You're reading: Court suspends liquidation of Slovyansky Bank

KYIV, Apr. 12 (Ukrainian News) – Kyiv’s Pechersk district court has indefinitely suspended implementation of the National Bank of Ukraine’s order to liquidate Slovyansky Bank, the bank’s press secretary Tetiana Lazareva said Wednesday.

According to Lazareva, the court initially decided to suspend the liquidation order on April 3. The NBU later filed a petition to replace the judge in charge of the case, but the decision will remain in place until a new judge is appointed.

Meanwhile, Valery Ohienko, the executive director of the Fund for Guaranteeing Private Deposits, told Ukrainian News that the fund stopped paying out compensation to bank’s depositors on April 6 in connection with the court’s decision.

“Our reaction matched the decision of the court,” Ohienko said.

According to Ohienko, the Fund for Guaranteeing Private Deposits has already paid 95 percent of the total sum of compensation payable to the depositors: 7,647 depositors have received Hr 3.8 million.

As the same time, Lazareva said that Slovyansky’s depositors are continuing protests demanding payment of their deposits.

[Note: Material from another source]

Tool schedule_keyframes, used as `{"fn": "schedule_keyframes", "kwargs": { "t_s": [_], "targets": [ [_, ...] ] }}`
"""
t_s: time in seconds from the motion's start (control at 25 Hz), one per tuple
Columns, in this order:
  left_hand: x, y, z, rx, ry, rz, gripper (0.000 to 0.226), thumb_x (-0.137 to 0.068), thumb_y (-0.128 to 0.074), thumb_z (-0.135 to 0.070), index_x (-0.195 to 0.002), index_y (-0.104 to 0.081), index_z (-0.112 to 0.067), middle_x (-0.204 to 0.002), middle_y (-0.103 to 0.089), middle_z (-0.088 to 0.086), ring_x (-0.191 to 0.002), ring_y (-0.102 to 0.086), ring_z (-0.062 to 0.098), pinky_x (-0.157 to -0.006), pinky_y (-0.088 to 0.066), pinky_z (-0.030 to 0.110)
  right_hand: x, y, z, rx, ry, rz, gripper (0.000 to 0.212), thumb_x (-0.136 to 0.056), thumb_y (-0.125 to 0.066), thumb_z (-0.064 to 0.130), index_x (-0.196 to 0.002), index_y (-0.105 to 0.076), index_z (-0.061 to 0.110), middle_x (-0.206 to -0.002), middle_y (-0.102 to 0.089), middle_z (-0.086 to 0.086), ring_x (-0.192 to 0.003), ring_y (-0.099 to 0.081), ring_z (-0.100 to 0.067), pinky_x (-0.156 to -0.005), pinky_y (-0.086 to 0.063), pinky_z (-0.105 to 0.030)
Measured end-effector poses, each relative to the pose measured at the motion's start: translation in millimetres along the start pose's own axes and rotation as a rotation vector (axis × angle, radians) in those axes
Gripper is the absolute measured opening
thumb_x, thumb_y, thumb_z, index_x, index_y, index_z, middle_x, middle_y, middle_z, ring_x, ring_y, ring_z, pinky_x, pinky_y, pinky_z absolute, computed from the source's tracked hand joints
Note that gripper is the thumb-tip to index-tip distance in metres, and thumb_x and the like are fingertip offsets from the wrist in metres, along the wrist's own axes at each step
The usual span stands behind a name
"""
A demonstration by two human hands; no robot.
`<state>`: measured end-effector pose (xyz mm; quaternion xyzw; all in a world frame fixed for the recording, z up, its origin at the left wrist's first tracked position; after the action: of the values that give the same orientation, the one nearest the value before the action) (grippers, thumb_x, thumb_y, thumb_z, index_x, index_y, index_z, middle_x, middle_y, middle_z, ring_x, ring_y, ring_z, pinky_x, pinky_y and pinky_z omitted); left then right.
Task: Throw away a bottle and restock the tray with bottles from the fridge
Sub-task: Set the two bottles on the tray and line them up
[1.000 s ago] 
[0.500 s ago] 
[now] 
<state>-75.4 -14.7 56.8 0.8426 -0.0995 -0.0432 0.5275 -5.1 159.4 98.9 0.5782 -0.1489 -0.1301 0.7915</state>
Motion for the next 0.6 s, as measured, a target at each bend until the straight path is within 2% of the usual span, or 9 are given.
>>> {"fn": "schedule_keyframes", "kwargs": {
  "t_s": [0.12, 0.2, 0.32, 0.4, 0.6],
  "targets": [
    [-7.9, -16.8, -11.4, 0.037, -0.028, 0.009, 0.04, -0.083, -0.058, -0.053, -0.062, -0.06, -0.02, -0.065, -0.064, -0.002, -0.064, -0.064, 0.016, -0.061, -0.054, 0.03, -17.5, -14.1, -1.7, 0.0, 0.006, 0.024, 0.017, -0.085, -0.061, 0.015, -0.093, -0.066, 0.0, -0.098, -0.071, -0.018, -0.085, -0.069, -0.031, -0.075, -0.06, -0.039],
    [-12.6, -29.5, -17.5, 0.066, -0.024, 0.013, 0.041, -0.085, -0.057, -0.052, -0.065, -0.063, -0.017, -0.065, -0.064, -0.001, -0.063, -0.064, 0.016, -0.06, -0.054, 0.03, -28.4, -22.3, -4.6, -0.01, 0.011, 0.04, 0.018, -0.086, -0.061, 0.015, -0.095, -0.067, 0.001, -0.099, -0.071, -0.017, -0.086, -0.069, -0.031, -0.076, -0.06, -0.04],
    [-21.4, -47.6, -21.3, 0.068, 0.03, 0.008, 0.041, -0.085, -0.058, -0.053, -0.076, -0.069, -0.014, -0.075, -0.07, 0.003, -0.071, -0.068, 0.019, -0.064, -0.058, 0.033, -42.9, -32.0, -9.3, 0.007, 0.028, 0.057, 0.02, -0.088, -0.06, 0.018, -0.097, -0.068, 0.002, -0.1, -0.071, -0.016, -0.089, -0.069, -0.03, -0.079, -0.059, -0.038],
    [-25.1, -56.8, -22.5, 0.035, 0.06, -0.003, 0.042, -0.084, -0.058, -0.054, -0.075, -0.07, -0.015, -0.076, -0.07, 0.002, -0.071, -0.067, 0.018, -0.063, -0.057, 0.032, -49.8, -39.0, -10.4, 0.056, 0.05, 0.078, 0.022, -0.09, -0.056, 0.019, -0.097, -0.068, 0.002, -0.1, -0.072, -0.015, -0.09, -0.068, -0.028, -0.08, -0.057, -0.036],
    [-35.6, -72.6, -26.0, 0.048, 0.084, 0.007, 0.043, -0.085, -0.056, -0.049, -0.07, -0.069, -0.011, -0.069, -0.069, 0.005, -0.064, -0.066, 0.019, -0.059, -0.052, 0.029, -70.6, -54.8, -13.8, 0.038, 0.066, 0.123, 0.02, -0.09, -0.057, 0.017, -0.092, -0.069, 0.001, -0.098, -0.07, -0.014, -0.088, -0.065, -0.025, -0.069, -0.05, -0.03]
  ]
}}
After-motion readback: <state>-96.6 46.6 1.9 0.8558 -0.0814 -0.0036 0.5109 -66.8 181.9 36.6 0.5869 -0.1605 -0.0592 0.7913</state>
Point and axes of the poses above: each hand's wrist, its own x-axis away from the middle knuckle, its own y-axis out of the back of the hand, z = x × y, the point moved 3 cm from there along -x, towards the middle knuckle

The bank’s depositors have set up a tent camp in front of the NBU’s regional office in Zaporizhia, and they intend to start a three-day hunger strike on April 17.

The Fund for Guaranteeing Private Deposits started compensating Slovyansky’s depositors through the Prominvestbank on February 14.

Slovyansky Bank held Hr 75 million (excluding interest) in deposits from about 9,000 people.

The bank collapsed last year as a result of a conflict with the tax police.

The 132-bank-member Fund for Guaranteeing Private Deposits was created in 1999.

The fund held Hr 73 million as of Jan. 1.